● **Provided data**
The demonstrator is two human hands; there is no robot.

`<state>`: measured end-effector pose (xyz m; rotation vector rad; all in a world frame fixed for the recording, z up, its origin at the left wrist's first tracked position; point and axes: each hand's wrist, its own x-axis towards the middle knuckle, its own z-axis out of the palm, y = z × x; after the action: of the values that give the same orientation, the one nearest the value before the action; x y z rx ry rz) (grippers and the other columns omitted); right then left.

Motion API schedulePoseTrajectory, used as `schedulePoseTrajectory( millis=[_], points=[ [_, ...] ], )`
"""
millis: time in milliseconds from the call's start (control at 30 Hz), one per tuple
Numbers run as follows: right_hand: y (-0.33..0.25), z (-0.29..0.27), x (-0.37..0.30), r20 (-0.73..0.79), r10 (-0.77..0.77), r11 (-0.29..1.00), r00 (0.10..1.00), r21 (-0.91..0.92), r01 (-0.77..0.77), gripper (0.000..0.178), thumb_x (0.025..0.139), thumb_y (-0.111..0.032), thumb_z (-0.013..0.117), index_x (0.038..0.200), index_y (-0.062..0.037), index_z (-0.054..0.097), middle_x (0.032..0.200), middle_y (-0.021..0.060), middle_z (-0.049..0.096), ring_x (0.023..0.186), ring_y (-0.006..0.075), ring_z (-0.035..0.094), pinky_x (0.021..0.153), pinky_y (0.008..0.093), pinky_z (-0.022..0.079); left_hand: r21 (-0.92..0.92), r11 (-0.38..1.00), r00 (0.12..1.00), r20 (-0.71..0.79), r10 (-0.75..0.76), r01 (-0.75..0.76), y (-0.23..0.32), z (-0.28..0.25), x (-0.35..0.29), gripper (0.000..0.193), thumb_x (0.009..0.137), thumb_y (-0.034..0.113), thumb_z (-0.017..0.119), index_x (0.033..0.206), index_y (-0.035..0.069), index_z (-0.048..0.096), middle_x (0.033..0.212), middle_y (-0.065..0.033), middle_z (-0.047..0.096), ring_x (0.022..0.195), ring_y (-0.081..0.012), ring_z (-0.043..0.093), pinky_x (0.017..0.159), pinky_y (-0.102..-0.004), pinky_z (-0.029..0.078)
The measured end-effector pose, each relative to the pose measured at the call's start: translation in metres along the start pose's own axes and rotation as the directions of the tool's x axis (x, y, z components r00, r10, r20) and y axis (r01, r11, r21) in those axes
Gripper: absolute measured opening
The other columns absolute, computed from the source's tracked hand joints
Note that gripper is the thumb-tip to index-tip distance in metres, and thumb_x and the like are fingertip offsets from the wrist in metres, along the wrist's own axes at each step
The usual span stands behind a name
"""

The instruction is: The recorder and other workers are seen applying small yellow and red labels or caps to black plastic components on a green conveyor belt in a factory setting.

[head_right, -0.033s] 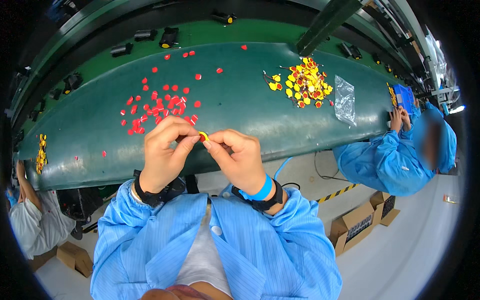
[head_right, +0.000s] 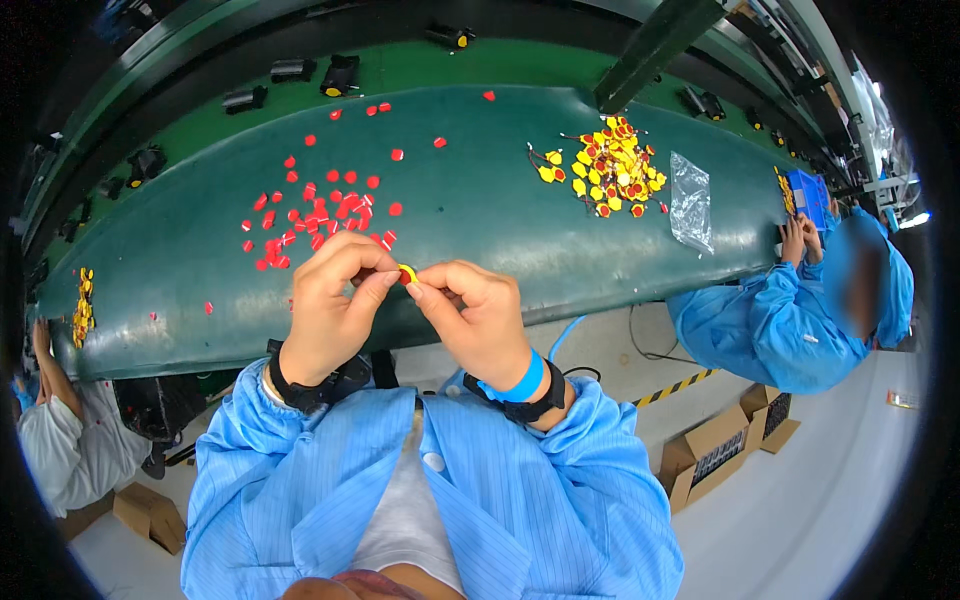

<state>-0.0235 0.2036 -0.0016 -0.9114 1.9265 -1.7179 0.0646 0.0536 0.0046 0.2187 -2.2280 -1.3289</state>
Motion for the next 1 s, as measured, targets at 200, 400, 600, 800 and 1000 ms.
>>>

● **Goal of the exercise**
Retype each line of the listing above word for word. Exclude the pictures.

● **Answer for the task**
The demonstrator is two human hands; there is no robot.

`<state>`: measured end-effector pose (xyz m; rotation vector rad; all in a world frame fixed for the recording, z up, its origin at the left wrist's first tracked position; point and axes: each hand's wrist, its own x-axis towards the middle knuckle, its own z-axis out of the palm, y = z × x; after the action: of the values that give the same orientation, the one nearest the value before the action; x y z rx ry rz) (grippers and the other columns omitted); right then left.

Motion API schedulePoseTrajectory, used as `schedulePoseTrajectory( millis=[_], points=[ [_, ...] ], )`
"""
millis: time in milliseconds from the call's start (control at 30 Hz), one per tuple
Numbers run as follows: right_hand: y (-0.33..0.25), z (-0.29..0.27), x (-0.37..0.30), r20 (-0.73..0.79), r10 (-0.77..0.77), r11 (-0.29..1.00), r00 (0.10..1.00), r21 (-0.91..0.92), r01 (-0.77..0.77), gripper (0.000..0.178), thumb_x (0.025..0.139), thumb_y (-0.111..0.032), thumb_z (-0.013..0.117), index_x (0.038..0.200), index_y (-0.062..0.037), index_z (-0.054..0.097), middle_x (0.032..0.200), middle_y (-0.021..0.060), middle_z (-0.049..0.096), ring_x (0.023..0.186), ring_y (-0.006..0.075), ring_z (-0.035..0.094), pinky_x (0.021..0.153), pinky_y (0.008..0.093), pinky_z (-0.022..0.079); left_hand: r21 (-0.92..0.92), r11 (-0.38..1.00), r00 (0.12..1.00), r20 (-0.71..0.79), r10 (-0.75..0.76), r01 (-0.75..0.76), y (-0.23..0.32), z (-0.28..0.25), x (-0.35..0.29), gripper (0.000..0.193), thumb_x (0.009..0.137), thumb_y (-0.034..0.113), thumb_z (-0.017..0.119), index_x (0.033..0.206), index_y (-0.035..0.069), index_z (-0.048..0.096), middle_x (0.033..0.212), middle_y (-0.065..0.033), middle_z (-0.047..0.096), ring_x (0.022..0.195), ring_y (-0.081..0.012), ring_z (-0.043..0.093), pinky_x (0.017..0.159), pinky_y (-0.102..-0.004), pinky_z (-0.029..0.078)
The measured end-effector pose, each relative to the pose measured at the call's start: translation in metres along the start pose's own axes and rotation as the directions of the tool's x axis (x, y, z components r00, r10, r20) and y axis (r01, r11, r21) in those axes
Gripper: absolute measured opening
The other columns absolute, computed from the source's tracked hand joints
Note that gripper is the thumb-tip to index-tip distance in metres, and thumb_x and the like are fingertip offsets from the wrist in metres, along the wrist's own axes at each step
The usual span stands behind a name
"""

The instruction is: The recorder and other workers are seen applying small yellow and red labels or caps to black plastic components on a green conveyor belt in a factory setting.

[head_right, -0.033s] 
[head_right, +0.000s] 

<state>-0.0235 0.2036 -0.0016 -0.9114 1.9265 -1.7179 0.0646 0.0536 0.0046 0.2187 -2.2280 -1.3289</state>
Motion for the next 1 s, as measured, targets at 200, 400, 600, 800 and 1000 ms.
>>>

This answer has been given in full.